The `SayItDifferently` functor expects a module providing a `good_afternoon` function, but also another module providing a `postprocess` function, which it applies to the output of `good_afternoon`.   We can instantiate it as follows:

In [34]:
module SayItDifferentlyPT = SayItDifferently(struct let postprocess = String.uppercase end)(PT)

In [35]:
SayItDifferentlyPT.saybye()

BOA TARDE


## Phantom types

Here is a module that wraps access to a resource.   We will use an int to represent a file descriptor.     The "file" can be opened read-write and read-only, and we need to make sure that a user of our module can't write to a read-only file:

In [36]:
module File : sig
   type t
   val open_readwrite : string -> t
   val open_readonly : string -> t
   val read : t -> string
   val write : t -> string -> unit
end = struct
   type t = int
   let open_readwrite filename = 42
   let open_readonly filename = 42
   let read f = "test"
   let write f s = Printf.printf "wrote %s\n" s
end

let _ =
   let f = File.open_readonly "whatever" in
   File.write f "hello"  (* oops *)


wrote hello


In the example above, we opened a file read-only and then wrote to it.   With a bit more book-keeping, we could make `write` raise an exception.   However in this case we can use the type system to make writing to a read-only file a _compile time_ error, rather than a runtime error.  The technique we will use is called a Phantom Type:

In [37]:
module PFile : sig
   type ro
   type rw
   type 'a t
   val open_readwrite : string -> rw t
   val open_readonly : string -> ro t
   val read : 'a t -> string
   val write : rw t -> string -> unit
end = struct
   type ro
   type rw
   type 'a t = int
   let open_readwrite filename = 42
   let open_readonly filename = 42
   let read f = "test"
   let write f s = Printf.printf "wrote %s\n" s
end

let _ =
   let f = PFile.open_readonly "whatever" in
   PFile.write f "hello"


`File` and `PFile` are very similar: in particular, the function implementations are identical.  The only changes we have made are to introduce two new types, `ro` and `rw`, and to make `t` a parameterized type.   `ro` and `rw` are empty - we can't make values with those types, but we can use them to _tag_ values of type `t`.   We then add some constraints to the function types to say that, for example, `open_readonly` returns a `t` tagged with `ro`, and `write` requires a `t` tagged `ro`.   The type system tracks those constraints and won't let us call `write` with a `ro t`.   `read` can take any kind of `t`.   These constraints are all checked at compile-time - no extra object code is generated.

Once again, let's look in xapi's code to see where we use this.
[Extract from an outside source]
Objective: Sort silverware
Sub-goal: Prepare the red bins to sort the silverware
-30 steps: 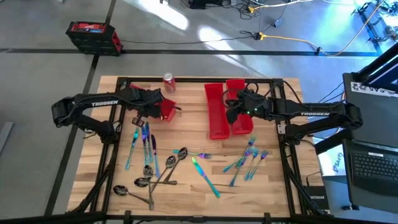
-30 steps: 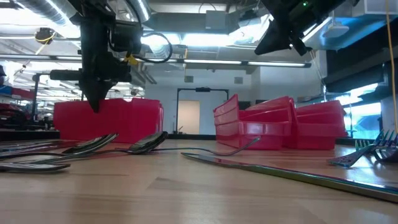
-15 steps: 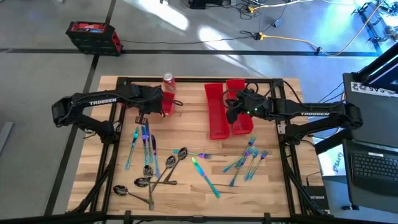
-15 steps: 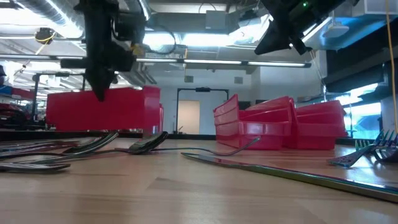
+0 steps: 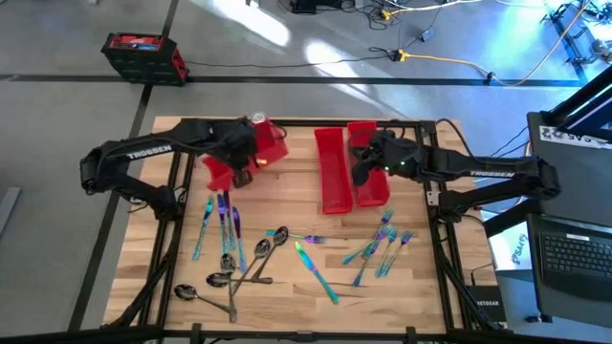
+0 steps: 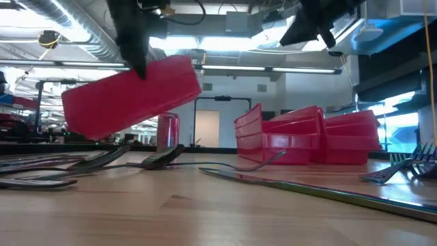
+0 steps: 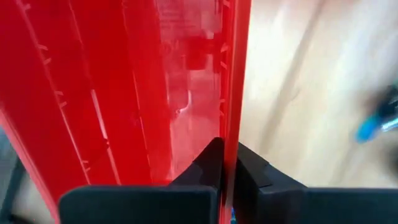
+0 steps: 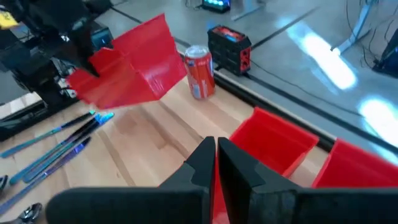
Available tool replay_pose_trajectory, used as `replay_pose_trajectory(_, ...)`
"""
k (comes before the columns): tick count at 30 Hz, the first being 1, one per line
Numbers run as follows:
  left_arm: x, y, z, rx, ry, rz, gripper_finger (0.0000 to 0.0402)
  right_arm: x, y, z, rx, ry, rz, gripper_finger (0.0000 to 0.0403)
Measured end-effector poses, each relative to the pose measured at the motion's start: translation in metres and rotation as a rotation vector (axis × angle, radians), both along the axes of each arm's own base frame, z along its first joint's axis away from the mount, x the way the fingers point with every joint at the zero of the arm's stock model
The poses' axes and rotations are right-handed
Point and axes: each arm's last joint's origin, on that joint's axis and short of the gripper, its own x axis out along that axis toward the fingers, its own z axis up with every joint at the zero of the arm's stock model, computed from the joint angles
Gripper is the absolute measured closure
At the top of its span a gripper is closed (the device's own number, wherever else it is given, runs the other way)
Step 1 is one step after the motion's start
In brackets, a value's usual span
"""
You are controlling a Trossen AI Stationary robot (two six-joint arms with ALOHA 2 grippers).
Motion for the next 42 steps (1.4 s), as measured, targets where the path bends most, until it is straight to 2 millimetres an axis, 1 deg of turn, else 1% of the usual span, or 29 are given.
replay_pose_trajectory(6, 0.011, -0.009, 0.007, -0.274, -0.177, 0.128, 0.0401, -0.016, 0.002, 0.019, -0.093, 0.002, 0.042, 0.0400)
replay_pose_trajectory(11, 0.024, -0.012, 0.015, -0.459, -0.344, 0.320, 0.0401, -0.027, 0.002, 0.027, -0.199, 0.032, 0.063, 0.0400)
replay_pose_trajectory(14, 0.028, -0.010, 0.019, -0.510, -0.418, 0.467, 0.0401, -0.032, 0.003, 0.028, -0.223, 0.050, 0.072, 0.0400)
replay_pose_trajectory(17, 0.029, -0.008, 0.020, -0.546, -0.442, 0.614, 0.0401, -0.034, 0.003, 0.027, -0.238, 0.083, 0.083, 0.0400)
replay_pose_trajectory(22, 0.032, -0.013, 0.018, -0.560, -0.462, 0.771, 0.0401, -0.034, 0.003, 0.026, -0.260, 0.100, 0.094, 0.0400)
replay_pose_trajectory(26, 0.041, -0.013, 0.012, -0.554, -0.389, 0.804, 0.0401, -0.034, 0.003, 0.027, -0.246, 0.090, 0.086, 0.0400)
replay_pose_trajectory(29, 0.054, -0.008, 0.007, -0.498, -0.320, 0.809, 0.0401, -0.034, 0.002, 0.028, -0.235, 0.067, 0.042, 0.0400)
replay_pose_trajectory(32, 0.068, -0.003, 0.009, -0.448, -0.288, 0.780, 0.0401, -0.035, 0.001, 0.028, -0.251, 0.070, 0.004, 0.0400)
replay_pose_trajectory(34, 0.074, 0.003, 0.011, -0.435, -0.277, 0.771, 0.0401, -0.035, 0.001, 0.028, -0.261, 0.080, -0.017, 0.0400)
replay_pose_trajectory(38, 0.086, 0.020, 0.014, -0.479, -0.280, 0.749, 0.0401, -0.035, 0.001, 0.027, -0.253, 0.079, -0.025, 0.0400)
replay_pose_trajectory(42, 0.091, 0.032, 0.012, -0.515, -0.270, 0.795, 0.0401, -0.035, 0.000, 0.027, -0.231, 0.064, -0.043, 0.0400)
In this case, API references use phantom types to distinguish between a reference for a VM and a host for example.

[ref.ml](http://github.com/xapi-project/xen-api/blob/master/ocaml/xapi-types/ref.ml) defines a type `t` with a phantom type parameter. Internally, it's just a string, but we hide that from everyone else by declaring it abstract in the [ref.mli](http://github.com/xapi-project/xen-api/blob/master/ocaml/xapi-types/ref.mli) file.
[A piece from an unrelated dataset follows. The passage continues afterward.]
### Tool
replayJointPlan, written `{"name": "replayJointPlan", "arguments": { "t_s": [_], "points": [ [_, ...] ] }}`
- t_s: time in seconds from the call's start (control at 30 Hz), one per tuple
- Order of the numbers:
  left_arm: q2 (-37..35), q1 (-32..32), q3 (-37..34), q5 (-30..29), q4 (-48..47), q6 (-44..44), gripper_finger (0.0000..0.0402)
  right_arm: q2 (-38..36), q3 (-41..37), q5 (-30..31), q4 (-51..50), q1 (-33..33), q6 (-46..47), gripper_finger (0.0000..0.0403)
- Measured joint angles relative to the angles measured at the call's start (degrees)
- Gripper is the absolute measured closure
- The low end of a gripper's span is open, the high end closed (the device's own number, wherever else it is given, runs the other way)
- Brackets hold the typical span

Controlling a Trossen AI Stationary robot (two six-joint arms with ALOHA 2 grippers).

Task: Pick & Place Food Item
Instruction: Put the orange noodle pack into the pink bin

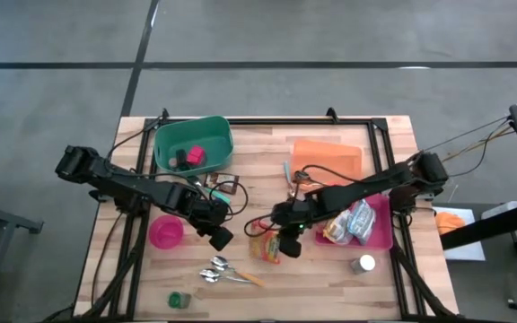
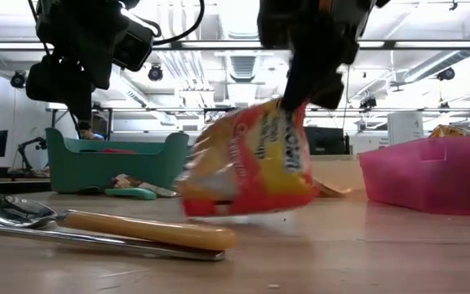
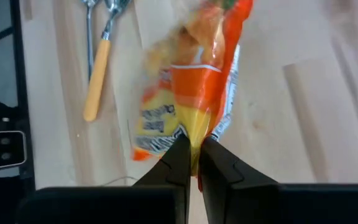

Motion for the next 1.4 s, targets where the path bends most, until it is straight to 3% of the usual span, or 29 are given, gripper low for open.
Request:
{"name": "replayJointPlan", "arguments": {
  "t_s": [0.53,0.83,1.23,1.4],
  "points": [
    [0.0,0.0,0.0,0.0,0.0,0.0,0.0182,-15.8,0.0,9.1,-12.6,0.0,3.3,0.039],
    [0.0,0.0,0.0,0.0,0.0,0.0,0.0182,-23.2,0.1,13.6,-22.4,0.0,11.1,0.039],
    [0.0,0.0,0.0,0.0,0.0,0.1,0.0182,-29.7,0.2,15.0,-32.0,0.0,18.8,0.039],
    [0.0,0.0,0.0,0.0,0.0,0.4,0.0182,-30.3,3.9,15.0,-42.8,0.0,20.8,0.039]
  ]
}}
The generated file aPI.ml then declared types using this Ref.t:

```ocaml
type ref_VM = [`VM] Ref.t 
```

then the signatures of functions that operate on VM references can use this, for example, `get_record`:

```ocaml
val get_record : rpc:(Rpc.call -> Rpc.response) -> session_id:ref_session -> self:ref_VM -> vM_t
```

This means that although references are just strings internally, we can never accidentally mix up one type of reference for another.